** Source data **
----

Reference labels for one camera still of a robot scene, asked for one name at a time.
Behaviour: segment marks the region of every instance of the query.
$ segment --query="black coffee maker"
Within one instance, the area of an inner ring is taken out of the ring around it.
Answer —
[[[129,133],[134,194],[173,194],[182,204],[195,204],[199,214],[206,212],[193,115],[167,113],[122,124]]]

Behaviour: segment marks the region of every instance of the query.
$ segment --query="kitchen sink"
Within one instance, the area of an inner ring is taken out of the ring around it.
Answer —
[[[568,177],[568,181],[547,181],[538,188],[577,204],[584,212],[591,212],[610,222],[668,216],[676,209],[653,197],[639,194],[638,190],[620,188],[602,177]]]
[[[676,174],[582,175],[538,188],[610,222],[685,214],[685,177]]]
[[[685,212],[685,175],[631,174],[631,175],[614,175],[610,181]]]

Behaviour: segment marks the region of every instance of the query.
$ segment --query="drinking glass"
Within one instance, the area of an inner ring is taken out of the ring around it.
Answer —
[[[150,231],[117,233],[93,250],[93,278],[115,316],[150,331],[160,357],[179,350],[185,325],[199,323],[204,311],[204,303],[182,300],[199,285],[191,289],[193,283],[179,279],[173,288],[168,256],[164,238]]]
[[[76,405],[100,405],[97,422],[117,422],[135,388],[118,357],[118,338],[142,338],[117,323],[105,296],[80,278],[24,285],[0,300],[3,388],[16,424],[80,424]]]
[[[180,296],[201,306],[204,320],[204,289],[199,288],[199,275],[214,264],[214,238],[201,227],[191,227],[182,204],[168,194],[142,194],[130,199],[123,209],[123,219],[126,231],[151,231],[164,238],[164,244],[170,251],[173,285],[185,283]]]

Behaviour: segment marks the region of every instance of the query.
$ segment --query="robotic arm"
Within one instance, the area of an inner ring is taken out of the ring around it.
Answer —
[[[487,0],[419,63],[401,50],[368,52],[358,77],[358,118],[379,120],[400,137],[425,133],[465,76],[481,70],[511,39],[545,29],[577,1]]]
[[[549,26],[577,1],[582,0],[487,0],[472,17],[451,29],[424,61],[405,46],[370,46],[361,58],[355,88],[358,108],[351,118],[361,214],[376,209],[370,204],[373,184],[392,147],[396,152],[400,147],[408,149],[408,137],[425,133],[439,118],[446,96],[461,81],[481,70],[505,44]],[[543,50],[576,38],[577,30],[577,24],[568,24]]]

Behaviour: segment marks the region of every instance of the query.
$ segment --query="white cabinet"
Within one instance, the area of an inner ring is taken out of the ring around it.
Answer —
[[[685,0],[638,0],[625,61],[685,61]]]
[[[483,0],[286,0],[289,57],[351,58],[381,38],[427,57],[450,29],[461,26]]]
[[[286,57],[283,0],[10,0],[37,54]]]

----

** Activity **
All of the data above should be reproduced exactly, with nothing left out.

** Response to the task **
Reference labels for one camera still of a robot scene, asked for one name at a time.
Behaviour: segment marks the region of every instance of the query.
$ segment --query="black coffee maker"
Within one instance, the area of an inner ring is taken out of the ring around it.
Answer —
[[[129,133],[134,194],[173,194],[182,204],[195,204],[199,214],[206,212],[193,115],[167,113],[122,124]]]

Behaviour: segment marks the region of every instance of the query.
$ segment --query="kitchen sink"
Within one instance, the area of an inner ring is taken out of the ring around it.
Answer —
[[[568,177],[568,181],[547,181],[538,188],[577,204],[584,212],[591,212],[610,222],[668,216],[676,209],[653,197],[639,194],[638,190],[620,188],[602,177]]]
[[[676,174],[582,175],[538,188],[610,222],[685,214],[685,177]]]
[[[685,212],[685,175],[631,174],[631,175],[614,175],[610,181]]]

Behaviour: segment marks the region of every instance of the query.
$ segment --query="drinking glass"
Within one instance, the area of an inner ring is taken out of the ring around it.
Answer —
[[[150,231],[117,233],[93,250],[93,278],[115,316],[150,331],[160,357],[179,350],[185,325],[199,323],[204,311],[204,303],[182,300],[199,285],[191,289],[193,283],[179,279],[173,288],[168,256],[164,238]]]
[[[76,405],[100,405],[97,422],[117,422],[135,388],[118,357],[118,338],[142,338],[117,323],[105,296],[80,278],[24,285],[0,300],[3,388],[16,424],[80,424]]]
[[[180,296],[201,306],[204,320],[204,289],[199,288],[199,275],[214,264],[214,238],[201,227],[191,227],[182,204],[168,194],[142,194],[130,199],[123,209],[123,219],[126,231],[151,231],[164,238],[164,244],[170,251],[173,285],[185,283]]]

Behaviour: segment marks the region of every instance of the query.
$ segment --query="robotic arm"
Within one instance, the area of an inner ring is taken out of the ring around it.
Answer —
[[[487,0],[419,63],[401,50],[368,52],[358,77],[358,118],[379,120],[400,137],[425,133],[465,76],[481,70],[511,39],[545,29],[577,1]]]
[[[549,26],[577,1],[582,0],[487,0],[472,17],[451,29],[424,61],[405,46],[370,46],[361,58],[355,88],[358,108],[351,118],[361,214],[376,209],[370,204],[373,184],[392,147],[396,152],[400,147],[408,149],[408,137],[425,133],[439,118],[446,96],[461,81],[481,70],[505,44]],[[543,50],[576,38],[577,30],[577,24],[568,24]]]

Behaviour: segment marks the region of every instance of the query.
$ segment --query="white cabinet"
Within one instance, the area of an inner ring is taken out of the ring around it.
Answer —
[[[685,0],[638,0],[625,61],[685,61]]]
[[[483,0],[286,0],[289,57],[351,58],[381,38],[427,57],[450,29],[461,26]]]
[[[286,57],[283,0],[10,0],[37,54]]]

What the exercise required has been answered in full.